# Coinciding of 2F and C in ray diagram of lenses

1. Dec 13, 2013

### ovais

Hello All,

Guys in my recent lecture I discussed that unlike the focal length of spherical mirrors which is half the radius of curvature, the focal length of lenses depends not only on the geometry of lenses but also on the refractive indices of the media, and that here the relation f=R/2 is not correct. This means radius of curvature may not be equal to twice of focal length in case of lenses. And therefore the centre of curvature ( which is at distance of radius, from the optical centre) can be at a place other than 2F.

But all textbooks shows C and 2F coinciding, this makes matter not realistic and it provides unclear message as to how they apply rules for image formation on it and how they are declaring the results like " If the Object is at 2F1 image will form at 2F2."

What idea is there, behind making such ray diagrams? Any help will be highly appreciated!!!!

2. Dec 13, 2013

### Simon Bridge

For a general lens or mirror - the radius of curvature R is not constant across the surface of the element.
There is no need for the focal lengths to be the same front and back, or even for the optic axis to be a straight line. The exact situation, for mirrors as well as lenses, depends on the geometry of the optical element and the media the light moves through.

Many beginning text books work with exclusively spherical lenses and idealized thin lenses.
Not all of them restrict themselves to this.

Many lenses in the par-axial approximation are well modeled by a system of two spherical interfaces with a uniform section the fatness of the lens between them. Most school lenses can even be modeled by a thin lens.

The par-axial approximation is what is behind the ray diagrams students learn at secondary school level.

3. Dec 13, 2013

### ovais

Thanks SB, for the reply you really provide me a far closer look of the reality in very nice and precise way. But I want to know how they approximate 2F and C. Thanks a bunch.

4. Dec 13, 2013

### Simon Bridge

For a spherical bi-convex lens, radius of curvature R, refractive index n, max thickness t, in air - centered at the origin... is the intersection of two spheres ... $x^2+y^2+(z-(R-t/2))^2 = R^2 = x^2+y^2+(z+(R-t/2))^2$ where z is the optic axis.

You need to work out, using the law of refraction (twice), how a light ray parallel to the symmetry axis is bent.
This will give you a lot of formulas with sines and cosines in it ... in steps the par-axial approximation.

The intersection of the refracted ray with the axis is the focus.

5. Dec 14, 2013

### Staff: Mentor

Please give a specific example. I don't remember this being the case for any textbook that I've used.

6. Dec 14, 2013

### ovais

Ohh though I understand there something have been done for this approximation but at this stage it will be quite tough for me to formulate required formulas using the equation and laws of refraction, I will like to work out them in near future.

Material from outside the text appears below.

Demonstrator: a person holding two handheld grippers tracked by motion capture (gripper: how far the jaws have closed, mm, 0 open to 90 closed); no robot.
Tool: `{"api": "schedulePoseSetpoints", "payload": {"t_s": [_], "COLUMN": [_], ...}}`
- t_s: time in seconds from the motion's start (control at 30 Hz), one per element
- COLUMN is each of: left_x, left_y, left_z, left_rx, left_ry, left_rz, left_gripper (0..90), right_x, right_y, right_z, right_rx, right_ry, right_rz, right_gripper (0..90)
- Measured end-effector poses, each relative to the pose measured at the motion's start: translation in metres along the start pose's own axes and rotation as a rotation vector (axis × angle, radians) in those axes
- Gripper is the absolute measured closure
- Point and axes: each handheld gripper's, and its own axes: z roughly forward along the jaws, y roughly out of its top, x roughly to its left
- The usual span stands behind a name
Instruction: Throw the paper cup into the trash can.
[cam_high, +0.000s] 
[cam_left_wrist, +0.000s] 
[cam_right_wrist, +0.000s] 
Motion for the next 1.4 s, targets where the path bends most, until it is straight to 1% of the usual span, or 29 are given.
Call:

One last thing I want to ask is that, what theoretical explanation can I give to secondary school level students of the above case and do these ray diagrams( based on assuming 2F and C coincide) wrong( if yes to what degree, and if no, then are they acceptable?) and do I need to tell them that this approximation will give correct result only for refractive index µ=2, 1/f=(µ-1)[1/R1 - 1/R2]

Last edited: Dec 14, 2013
7. Dec 14, 2013

### ovais

Ncert Science 10th Book page 180 and 181 and i see it in many other books also

Here is the online book to be read
http://www.ncert.nic.in/ncerts/textbook/textbook.htm?jesc1=10-16

Also I will like to see your comment on this statements:
1. A line joining C and the point of incidence act as a normal at the point of incidence for the front refracting side of the (equiconvex or equiconcave) lens.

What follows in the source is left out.